What’s IEO, then? IEO or Initial Exchange Offering is when a project gets listed on an exchange without having to go through an ICO route. This way the funds can be raised directly through the exchange user database. The advantage of investing through an IEO is that the exchange only allows carefully chosen projects (both, the project team and the investors have to pass KYC and AML, which significantly reduces the risks of fraud) and its reputation serves as an additional guarantee. Additionally, investors are guaranteed that the tokens they receive for their investment, will be listed on the exchange.
IDO or Initial DEX Offering is somewhat similar to IEO. The projects are also carefully chosen
before their tokens are accepted to be listed on the exchange. The key difference is that it’s the DEX community that decides via voting whether to allow a certain project to be listed on the exchange. And, since it’s a DEX, funds are controlled by smart contracts and no KYC and AMC are required as there’s no centralised organisation to process them.
So far, we’ve only covered the most well-known methods of crowdfunding. However, there are so many more ways. Let’s briefly look at some of these too.
– Decentralised Autonomous Initial Coin Offering is a relatively new method, which incorporates some of the DAO (decentralised autonomous organisation) elements. Digital companies looking for investments have their rules codified in smart contracts, which makes their management transparent and auditable. Additionally, all the raised funds are not released at once to the project owner. Instead, the contributors have the power to decide when to make the investment funds available and how much to release and how often.
– Initial Airdrop Offering is a method when newly created project coins are distributed or ‘airdropped’ to targeted participants’ wallets free of charge. To qualify for the ‘airdrop’, participants should fit certain criteria. For example, pre-holding of specific coins or participating in marketing activities for the project. Provided there’s interest from the users and the project leads to trading the coin, there’s a potential for value appreciation. The project can then sell its coins to raise funds.
– Security Token Offering is fundraising through a ‘security’ token, which entitles its owner to either a share of the profit or a stake within the business itself or some other form of reward in exchange for the investment.
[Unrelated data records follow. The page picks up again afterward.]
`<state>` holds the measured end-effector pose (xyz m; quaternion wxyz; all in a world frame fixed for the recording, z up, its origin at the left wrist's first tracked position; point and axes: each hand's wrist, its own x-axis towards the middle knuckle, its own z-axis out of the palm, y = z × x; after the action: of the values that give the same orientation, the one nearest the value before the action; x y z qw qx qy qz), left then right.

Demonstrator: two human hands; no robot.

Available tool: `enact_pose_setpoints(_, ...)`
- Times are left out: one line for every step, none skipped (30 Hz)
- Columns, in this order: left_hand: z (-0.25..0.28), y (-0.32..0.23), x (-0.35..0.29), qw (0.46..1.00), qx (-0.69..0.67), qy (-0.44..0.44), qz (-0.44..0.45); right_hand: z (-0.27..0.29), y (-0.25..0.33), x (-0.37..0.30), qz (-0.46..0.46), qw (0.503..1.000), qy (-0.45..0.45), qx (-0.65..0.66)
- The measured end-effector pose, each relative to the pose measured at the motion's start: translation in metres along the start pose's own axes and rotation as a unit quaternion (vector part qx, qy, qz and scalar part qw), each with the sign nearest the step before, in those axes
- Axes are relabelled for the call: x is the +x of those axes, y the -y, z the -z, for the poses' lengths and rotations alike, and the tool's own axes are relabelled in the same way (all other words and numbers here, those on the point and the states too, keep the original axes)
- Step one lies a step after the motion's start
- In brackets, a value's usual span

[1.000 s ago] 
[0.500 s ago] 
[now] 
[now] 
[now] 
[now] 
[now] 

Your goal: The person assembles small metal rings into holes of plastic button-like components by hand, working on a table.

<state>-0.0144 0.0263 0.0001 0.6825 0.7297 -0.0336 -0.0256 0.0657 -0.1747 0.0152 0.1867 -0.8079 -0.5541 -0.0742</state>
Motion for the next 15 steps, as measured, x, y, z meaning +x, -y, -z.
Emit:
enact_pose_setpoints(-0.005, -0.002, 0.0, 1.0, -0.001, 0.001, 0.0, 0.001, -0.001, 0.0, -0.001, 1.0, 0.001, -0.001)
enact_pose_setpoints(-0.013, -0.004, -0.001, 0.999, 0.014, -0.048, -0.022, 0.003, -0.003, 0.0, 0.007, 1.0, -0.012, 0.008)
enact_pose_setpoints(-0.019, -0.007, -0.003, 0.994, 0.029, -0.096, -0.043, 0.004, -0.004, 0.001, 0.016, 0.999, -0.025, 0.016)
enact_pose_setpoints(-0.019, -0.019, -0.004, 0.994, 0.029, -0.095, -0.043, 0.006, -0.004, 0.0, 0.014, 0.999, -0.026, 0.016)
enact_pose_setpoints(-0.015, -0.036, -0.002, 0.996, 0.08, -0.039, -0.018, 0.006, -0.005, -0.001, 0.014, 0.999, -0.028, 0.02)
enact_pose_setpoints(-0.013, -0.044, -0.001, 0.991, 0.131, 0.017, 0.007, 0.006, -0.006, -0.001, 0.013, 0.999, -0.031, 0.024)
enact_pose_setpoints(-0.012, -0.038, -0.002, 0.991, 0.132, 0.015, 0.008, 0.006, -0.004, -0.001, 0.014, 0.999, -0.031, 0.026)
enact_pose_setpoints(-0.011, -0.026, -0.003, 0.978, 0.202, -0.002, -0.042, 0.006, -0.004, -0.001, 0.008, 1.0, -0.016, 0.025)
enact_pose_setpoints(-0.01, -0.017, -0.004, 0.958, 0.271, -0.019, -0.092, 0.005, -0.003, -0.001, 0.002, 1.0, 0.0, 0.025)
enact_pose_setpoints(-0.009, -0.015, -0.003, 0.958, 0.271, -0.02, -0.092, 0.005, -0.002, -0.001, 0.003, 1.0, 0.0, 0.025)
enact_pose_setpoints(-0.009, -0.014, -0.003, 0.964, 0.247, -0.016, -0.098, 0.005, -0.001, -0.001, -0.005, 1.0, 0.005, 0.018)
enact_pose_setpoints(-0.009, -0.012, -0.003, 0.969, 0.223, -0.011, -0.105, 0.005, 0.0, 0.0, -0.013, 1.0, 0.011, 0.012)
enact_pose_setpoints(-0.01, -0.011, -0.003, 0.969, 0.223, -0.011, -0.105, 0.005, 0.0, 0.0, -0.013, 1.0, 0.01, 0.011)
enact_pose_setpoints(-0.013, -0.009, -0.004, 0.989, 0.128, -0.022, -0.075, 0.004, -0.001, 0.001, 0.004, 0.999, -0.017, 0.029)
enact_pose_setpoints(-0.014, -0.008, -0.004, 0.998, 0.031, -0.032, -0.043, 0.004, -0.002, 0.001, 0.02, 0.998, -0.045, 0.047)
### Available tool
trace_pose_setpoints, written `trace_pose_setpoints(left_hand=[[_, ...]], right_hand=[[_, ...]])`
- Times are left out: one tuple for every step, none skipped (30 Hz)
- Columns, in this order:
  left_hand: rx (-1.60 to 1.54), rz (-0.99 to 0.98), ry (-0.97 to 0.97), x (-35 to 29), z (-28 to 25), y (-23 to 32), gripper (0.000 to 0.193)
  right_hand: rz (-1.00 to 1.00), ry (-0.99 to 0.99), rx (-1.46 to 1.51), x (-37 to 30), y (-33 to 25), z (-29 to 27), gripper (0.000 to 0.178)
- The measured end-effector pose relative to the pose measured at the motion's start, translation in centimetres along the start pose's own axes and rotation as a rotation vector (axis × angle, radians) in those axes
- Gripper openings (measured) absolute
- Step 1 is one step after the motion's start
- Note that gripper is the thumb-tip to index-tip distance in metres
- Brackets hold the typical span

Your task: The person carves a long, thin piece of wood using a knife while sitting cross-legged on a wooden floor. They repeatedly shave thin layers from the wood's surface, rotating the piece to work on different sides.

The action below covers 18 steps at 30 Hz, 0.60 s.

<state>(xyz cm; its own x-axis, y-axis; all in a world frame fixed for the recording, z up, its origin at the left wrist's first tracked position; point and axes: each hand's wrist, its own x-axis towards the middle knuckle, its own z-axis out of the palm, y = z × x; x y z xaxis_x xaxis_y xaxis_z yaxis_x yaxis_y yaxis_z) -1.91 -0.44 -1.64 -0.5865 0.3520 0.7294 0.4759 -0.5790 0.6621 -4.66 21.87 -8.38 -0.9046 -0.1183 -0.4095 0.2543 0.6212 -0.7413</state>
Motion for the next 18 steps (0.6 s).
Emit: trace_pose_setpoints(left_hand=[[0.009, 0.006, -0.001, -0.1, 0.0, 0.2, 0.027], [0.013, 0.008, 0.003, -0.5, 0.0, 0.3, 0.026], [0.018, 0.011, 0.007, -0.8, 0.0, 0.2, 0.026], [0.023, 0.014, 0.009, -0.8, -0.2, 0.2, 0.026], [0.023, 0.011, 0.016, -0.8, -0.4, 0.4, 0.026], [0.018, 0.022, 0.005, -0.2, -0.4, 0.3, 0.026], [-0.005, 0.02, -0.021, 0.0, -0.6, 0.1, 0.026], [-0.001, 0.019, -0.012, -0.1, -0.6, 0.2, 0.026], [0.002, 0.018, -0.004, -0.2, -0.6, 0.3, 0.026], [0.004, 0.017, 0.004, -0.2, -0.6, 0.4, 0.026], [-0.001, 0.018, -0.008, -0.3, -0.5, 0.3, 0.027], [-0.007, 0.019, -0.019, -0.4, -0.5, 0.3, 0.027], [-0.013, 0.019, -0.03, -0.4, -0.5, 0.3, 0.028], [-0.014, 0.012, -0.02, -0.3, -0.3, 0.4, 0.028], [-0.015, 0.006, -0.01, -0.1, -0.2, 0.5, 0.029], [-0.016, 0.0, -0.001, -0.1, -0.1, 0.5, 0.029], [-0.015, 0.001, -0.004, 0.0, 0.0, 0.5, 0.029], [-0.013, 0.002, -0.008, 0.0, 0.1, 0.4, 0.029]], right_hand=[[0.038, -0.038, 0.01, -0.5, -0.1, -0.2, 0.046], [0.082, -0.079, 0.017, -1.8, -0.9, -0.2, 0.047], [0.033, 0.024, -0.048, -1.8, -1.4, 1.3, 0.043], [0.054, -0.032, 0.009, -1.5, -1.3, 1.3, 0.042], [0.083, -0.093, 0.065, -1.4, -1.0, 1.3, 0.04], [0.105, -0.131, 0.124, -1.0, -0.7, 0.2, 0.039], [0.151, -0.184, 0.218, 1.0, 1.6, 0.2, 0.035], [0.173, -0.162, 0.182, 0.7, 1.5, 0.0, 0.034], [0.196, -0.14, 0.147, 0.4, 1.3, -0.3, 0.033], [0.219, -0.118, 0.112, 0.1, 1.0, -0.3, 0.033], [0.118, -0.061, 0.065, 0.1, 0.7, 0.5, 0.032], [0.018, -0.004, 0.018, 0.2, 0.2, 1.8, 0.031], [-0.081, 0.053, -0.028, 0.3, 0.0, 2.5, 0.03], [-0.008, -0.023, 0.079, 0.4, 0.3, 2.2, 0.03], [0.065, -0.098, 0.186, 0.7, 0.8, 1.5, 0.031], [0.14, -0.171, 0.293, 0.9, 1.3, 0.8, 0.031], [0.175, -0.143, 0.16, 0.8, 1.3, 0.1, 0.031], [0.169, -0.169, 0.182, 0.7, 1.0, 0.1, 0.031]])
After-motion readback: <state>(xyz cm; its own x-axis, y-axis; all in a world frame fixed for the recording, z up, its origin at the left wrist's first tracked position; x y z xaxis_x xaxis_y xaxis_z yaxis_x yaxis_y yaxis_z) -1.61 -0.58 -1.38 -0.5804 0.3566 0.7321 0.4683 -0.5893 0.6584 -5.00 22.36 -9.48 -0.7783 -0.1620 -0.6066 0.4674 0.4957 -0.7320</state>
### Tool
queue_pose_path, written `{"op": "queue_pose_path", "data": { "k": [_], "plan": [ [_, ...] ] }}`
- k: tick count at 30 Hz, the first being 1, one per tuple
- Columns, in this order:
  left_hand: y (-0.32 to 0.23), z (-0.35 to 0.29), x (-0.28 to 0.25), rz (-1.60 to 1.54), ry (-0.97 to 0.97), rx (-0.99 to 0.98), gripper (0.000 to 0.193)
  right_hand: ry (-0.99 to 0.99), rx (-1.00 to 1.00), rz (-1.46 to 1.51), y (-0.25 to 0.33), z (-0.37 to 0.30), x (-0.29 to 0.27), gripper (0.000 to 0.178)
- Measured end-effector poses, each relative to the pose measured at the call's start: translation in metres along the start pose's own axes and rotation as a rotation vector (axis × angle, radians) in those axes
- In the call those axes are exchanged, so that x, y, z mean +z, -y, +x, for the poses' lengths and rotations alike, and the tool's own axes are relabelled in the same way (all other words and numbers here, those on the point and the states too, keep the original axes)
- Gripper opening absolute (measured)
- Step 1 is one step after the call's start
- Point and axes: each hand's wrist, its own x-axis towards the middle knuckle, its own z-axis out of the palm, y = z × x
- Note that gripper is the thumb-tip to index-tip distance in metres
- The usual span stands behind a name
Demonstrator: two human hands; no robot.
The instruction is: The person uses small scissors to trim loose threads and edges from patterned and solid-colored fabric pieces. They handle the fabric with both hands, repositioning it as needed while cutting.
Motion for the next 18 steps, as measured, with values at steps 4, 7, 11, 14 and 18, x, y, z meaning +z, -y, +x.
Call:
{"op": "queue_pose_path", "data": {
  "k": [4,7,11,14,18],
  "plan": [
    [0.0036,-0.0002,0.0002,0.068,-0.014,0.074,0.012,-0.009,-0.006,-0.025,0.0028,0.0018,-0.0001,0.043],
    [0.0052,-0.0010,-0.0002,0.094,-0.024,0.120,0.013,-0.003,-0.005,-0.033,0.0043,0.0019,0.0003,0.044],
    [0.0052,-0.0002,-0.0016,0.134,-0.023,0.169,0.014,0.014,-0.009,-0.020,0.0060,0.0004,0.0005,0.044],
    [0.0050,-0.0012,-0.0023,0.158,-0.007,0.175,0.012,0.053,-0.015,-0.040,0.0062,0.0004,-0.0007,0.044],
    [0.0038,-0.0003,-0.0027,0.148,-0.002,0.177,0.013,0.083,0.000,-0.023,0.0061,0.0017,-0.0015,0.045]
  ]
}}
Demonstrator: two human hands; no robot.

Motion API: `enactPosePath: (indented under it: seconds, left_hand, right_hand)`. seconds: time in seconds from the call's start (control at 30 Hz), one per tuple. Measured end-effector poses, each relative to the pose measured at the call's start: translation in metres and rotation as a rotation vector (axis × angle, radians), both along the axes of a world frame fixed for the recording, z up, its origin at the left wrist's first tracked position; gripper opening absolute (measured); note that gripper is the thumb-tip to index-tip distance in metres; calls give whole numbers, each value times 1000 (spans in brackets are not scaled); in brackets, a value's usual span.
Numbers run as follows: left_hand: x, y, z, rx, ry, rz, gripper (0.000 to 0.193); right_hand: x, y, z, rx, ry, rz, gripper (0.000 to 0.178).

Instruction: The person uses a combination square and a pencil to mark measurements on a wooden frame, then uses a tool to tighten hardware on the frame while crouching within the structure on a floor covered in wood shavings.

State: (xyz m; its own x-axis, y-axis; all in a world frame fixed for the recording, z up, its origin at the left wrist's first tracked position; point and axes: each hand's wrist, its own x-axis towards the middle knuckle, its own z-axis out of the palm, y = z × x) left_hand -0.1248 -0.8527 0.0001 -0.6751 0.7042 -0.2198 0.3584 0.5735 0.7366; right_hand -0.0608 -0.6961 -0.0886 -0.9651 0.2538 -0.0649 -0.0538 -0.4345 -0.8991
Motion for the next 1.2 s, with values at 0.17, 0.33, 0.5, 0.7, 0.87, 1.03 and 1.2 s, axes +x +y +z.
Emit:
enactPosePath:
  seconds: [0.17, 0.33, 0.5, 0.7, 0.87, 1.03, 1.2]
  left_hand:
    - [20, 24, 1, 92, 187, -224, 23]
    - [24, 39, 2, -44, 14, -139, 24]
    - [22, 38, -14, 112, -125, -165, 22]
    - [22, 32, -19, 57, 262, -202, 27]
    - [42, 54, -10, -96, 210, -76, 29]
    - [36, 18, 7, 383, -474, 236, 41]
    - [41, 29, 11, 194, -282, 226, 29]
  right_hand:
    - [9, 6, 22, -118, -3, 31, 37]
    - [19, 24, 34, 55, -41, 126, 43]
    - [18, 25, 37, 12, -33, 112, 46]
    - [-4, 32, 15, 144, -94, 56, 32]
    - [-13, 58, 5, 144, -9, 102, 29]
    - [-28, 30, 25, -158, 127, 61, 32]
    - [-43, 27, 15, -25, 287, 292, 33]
– Initial Convertible Coin Offering – a project looking for investment offers a ‘tokenized convertible warrant’, regulated by a prospectus, which first needs to be approved by a public authority. In return for money, investors will get the right to convert these tokens into company shares some time after the issuance.
– Asset Token Offering – the funds raised are converted into services or products and to make sure that the project develops and operates as promised, the assets are supervised by a third party. The public, wishing to participate, can purchase tokens in advance.
– Equity Token offering allows ‘off-chain’ companies to issue part of their shares via blockchain. Investors for their investments receive pro-rata ownership of a company, including voting and dividend rights.
Crowdfunding in the crypto market is peculiar indeed, in the sense that crypto start-ups have a variety of ways to raise funds for further development. They no longer have to adhere to regulated capital-raising processes required by venture capitalists or banks. As for prospective investors – crypto market crowdfunding opens up investment opportunities to virtually anyone by enabling small or fractional sales, thus significantly democratising investments.